» Exercise prompt
Write out the records again exactly. Nothing should be dropped.

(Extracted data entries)
________________________________________

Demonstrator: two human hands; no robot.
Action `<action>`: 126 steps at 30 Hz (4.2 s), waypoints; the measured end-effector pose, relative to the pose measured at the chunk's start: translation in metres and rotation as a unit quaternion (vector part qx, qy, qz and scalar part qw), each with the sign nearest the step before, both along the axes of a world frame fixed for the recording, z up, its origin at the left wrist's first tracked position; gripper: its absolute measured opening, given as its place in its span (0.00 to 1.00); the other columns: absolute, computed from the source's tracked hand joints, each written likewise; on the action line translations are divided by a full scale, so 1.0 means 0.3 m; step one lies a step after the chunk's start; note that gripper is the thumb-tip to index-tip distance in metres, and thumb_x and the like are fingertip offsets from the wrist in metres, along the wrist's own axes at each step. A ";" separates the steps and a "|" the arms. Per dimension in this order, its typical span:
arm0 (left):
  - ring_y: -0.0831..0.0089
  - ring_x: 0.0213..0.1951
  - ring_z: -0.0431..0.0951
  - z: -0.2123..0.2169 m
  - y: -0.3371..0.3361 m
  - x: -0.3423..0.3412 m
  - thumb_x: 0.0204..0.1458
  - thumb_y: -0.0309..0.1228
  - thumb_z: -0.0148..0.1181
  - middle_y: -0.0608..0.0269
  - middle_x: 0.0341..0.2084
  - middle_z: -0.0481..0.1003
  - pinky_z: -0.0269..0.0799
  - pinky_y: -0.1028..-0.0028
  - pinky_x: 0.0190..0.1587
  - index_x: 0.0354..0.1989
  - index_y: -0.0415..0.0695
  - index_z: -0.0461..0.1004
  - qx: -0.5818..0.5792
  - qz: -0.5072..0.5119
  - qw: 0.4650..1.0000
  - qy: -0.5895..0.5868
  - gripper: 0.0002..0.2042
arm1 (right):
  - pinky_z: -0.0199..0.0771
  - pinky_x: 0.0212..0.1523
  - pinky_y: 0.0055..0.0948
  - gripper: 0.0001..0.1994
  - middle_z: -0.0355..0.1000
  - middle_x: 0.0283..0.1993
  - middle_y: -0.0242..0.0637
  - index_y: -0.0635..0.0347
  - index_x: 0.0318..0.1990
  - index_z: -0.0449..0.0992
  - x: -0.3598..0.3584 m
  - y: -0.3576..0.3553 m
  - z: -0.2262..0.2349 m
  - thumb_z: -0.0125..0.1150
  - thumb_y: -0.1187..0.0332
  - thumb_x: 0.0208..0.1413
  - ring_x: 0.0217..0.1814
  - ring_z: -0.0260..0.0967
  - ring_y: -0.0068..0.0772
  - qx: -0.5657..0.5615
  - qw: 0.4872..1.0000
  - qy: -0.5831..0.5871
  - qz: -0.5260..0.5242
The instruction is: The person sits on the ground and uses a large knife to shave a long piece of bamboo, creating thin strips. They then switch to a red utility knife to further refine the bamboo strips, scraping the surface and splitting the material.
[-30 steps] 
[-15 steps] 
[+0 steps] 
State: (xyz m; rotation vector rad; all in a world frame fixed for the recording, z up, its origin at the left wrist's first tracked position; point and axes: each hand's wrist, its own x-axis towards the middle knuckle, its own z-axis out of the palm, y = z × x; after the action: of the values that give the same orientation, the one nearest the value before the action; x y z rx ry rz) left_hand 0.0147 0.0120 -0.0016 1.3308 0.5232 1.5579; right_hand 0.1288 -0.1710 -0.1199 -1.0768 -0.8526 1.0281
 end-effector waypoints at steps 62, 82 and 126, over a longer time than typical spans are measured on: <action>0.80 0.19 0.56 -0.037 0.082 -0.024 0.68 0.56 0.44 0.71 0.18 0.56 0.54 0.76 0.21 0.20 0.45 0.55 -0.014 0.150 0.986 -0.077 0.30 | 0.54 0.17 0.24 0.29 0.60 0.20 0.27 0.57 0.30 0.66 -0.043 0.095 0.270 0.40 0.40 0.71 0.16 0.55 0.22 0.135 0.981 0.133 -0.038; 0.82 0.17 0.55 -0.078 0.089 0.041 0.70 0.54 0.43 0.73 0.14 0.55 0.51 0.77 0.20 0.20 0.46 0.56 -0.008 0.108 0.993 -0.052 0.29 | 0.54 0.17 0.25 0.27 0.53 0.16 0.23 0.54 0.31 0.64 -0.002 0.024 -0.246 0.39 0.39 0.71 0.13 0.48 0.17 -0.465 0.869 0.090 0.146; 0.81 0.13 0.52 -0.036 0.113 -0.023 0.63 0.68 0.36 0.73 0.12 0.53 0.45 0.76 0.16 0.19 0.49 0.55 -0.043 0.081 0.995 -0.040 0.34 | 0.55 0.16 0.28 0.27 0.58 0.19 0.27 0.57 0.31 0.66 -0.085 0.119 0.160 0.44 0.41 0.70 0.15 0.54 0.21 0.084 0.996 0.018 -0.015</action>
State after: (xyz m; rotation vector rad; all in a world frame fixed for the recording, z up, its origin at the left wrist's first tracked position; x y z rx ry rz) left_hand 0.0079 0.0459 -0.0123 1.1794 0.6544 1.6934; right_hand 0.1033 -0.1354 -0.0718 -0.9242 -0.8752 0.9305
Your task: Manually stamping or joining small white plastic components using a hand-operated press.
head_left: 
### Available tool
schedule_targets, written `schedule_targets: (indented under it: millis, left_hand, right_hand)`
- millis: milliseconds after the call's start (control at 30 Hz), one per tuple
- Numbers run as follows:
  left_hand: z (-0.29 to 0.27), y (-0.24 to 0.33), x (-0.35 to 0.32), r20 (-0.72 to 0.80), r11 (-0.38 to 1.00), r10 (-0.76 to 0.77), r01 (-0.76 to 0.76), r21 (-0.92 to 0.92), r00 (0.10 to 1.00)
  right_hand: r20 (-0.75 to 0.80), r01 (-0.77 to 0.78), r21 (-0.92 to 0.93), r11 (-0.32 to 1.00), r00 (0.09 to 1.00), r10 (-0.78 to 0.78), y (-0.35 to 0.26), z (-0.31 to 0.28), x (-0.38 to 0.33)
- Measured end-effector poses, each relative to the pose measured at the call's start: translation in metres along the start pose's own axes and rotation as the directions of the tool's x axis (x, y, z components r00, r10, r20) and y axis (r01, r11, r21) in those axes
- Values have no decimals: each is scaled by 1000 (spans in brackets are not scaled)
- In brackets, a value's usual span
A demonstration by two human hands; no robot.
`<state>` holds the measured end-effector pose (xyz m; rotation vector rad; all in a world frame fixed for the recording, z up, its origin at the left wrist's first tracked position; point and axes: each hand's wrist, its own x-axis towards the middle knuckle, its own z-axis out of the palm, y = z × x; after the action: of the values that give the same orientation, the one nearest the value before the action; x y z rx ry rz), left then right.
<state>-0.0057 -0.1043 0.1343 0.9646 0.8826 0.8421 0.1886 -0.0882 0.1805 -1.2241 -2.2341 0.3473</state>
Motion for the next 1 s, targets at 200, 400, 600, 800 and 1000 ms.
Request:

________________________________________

» Result of the exercise
Demonstrator: two human hands; no robot.
Action `<action>`: 126 steps at 30 Hz (4.2 s), waypoints; the measured end-effector pose, relative to the pose measured at the chunk's start: translation in metres and rotation as a unit quaternion (vector part qx, qy, qz and scalar part qw), each with the sign nearest the step before, both along the axes of a world frame fixed for the recording, z up, its origin at the left wrist's first tracked position; gripper: its absolute measured opening, given as its place in its span (0.00 to 1.00); the other columns: absolute, computed from the source's tracked hand joints, each written likewise; on the action line translations are divided by a full scale, so 1.0 means 0.3 m; step one lies a step after the chunk's start; note that gripper is the thumb-tip to index-tip distance in metres, and thumb_x and the like are fingertip offsets from the wrist in metres, along the wrist's own axes at each step. A ";" separates the steps and a "|" the arms. Per dimension in this order, its typical span:
arm0 (left):
  - ring_y: -0.0831..0.0089
  - ring_x: 0.0213..0.1951
  - ring_z: -0.0431..0.0951
  - z: -0.2123..0.2169 m
  - y: -0.3371..0.3361 m
  - x: -0.3423..0.3412 m
  - thumb_x: 0.0204..0.1458
  - thumb_y: -0.0309..0.1228
  - thumb_z: -0.0148..0.1181
  - middle_y: -0.0608..0.0269
  - middle_x: 0.0341..0.2084
  - middle_z: -0.0481..0.1003
  - pinky_z: -0.0269..0.0799
  - pinky_y: -0.1028..-0.0028
  - pinky_x: 0.0190..0.1587
  - index_x: 0.0354..0.1989
  - index_y: -0.0415..0.0695
  - index_z: -0.0461..0.1004
  - qx: -0.5818..0.5792
  - qz: -0.5072..0.5119
  - qw: 0.4650..1.0000
  - qy: -0.5895..0.5868
  - gripper: 0.0002..0.2042
arm1 (right):
  - pinky_z: -0.0199..0.0771
  - pinky_x: 0.0212..0.1523
  - pinky_y: 0.0055..0.0948
  - gripper: 0.0001..0.1994
  - middle_z: -0.0355..0.1000
  - middle_x: 0.0283..0.1993
  - middle_y: -0.0242..0.0637
  - index_y: -0.0635..0.0347
  - index_x: 0.0318..0.1990
  - index_z: -0.0449..0.0992
  - x: -0.3598..0.3584 m
  - y: -0.3576..0.3553 m
  - z: -0.2262..0.2349 m
  - thumb_z: -0.0125..0.1150
  - thumb_y: -0.1187..0.0332
  - thumb_x: 0.0208..0.1413
  - ring_x: 0.0217..0.1814
  - ring_z: -0.0260..0.0967
  - ring_y: -0.0068..0.0772
  - qx: -0.5657..0.5615
  - qw: 0.4872..1.0000
  - qy: -0.5831..0.5871
  - qz: -0.5260..0.5242
The instruction is: The person sits on the ground and uses a large knife to shave a long piece of bamboo, creating thin strips. They then switch to a red utility knife to further refine the bamboo strips, scraping the surface and splitting the material.
[-30 steps] 
[-15 steps] 
[+0 steps] 
State: (xyz m; rotation vector rad; all in a world frame fixed for the recording, z up, its origin at the left wrist's first tracked position; point and axes: each hand's wrist, its own x-axis towards the middle knuckle, its own z-axis out of the palm, y = z × x; after the action: of the values that give the same orientation, the one nearest the value before the action; x y z rx ry rz) left_hand 0.0147 0.0120 -0.0016 1.3308 0.5232 1.5579; right_hand 0.1288 -0.1710 -0.1199 -1.0768 -0.8526 1.0281
 end-effector waypoints at steps 62, 82 and 126, over a longer time than typical spans are measured on: <action>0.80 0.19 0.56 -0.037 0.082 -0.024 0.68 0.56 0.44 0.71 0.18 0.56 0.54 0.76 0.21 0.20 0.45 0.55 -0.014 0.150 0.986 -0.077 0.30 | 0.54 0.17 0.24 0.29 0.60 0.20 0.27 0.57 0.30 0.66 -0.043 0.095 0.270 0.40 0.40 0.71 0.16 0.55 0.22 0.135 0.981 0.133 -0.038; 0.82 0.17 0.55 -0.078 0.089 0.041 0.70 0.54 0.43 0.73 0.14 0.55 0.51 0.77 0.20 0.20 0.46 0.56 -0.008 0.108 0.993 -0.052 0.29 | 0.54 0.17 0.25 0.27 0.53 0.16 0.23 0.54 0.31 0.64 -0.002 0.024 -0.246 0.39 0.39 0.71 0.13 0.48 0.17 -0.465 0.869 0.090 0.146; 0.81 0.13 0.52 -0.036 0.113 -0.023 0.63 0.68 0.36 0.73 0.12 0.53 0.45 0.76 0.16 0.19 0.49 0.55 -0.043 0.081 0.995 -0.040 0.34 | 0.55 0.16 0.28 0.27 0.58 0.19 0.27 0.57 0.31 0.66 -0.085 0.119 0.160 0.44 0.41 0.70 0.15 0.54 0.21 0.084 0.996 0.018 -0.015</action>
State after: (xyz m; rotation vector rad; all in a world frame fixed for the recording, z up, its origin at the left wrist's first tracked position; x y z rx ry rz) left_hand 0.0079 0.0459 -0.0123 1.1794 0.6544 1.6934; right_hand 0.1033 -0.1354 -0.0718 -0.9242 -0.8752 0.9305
Your task: Manually stamping or joining small white plastic components using a hand-operated press.
head_left: 
### Available tool
schedule_targets, written `schedule_targets: (indented under it: millis, left_hand, right_hand)`
- millis: milliseconds after the call's start (control at 30 Hz), one per tuple
- Numbers run as follows:
  left_hand: z (-0.29 to 0.27), y (-0.24 to 0.33), x (-0.35 to 0.32), r20 (-0.72 to 0.80), r11 (-0.38 to 1.00), r10 (-0.76 to 0.77), r01 (-0.76 to 0.76), r21 (-0.92 to 0.92), r00 (0.10 to 1.00)
  right_hand: r20 (-0.75 to 0.80), r01 (-0.77 to 0.78), r21 (-0.92 to 0.93), r11 (-0.32 to 1.00), r00 (0.09 to 1.00), r10 (-0.78 to 0.78), y (-0.35 to 0.26), z (-0.31 to 0.28), x (-0.38 to 0.33)
- Measured end-effector poses, each relative to the pose measured at the call's start: translation in metres along the start pose's own axes and rotation as the directions of the tool's x axis (x, y, z components r00, r10, r20) and y axis (r01, r11, r21) in those axes
- Values have no decimals: each is scaled by 1000 (spans in brackets are not scaled)
- In brackets, a value's usual span
A demonstration by two human hands; no robot.
`<state>` holds the measured end-effector pose (xyz m; rotation vector rad; all in a world frame fixed for the recording, z up, its origin at the left wrist's first tracked position; point and axes: each hand's wrist, its own x-axis towards the middle knuckle, its own z-axis out of the palm, y = z × x; after the action: of the values that give the same orientation, the one nearest the value before the action; x y z rx ry rz), left then right.
<state>-0.0057 -0.1043 0.1343 0.9646 0.8826 0.8421 0.1886 -0.0882 0.1805 -1.2241 -2.2341 0.3473</state>
Motion for the next 1 s, targets at 200, 400, 600, 800 and 1000 ms.
Request:

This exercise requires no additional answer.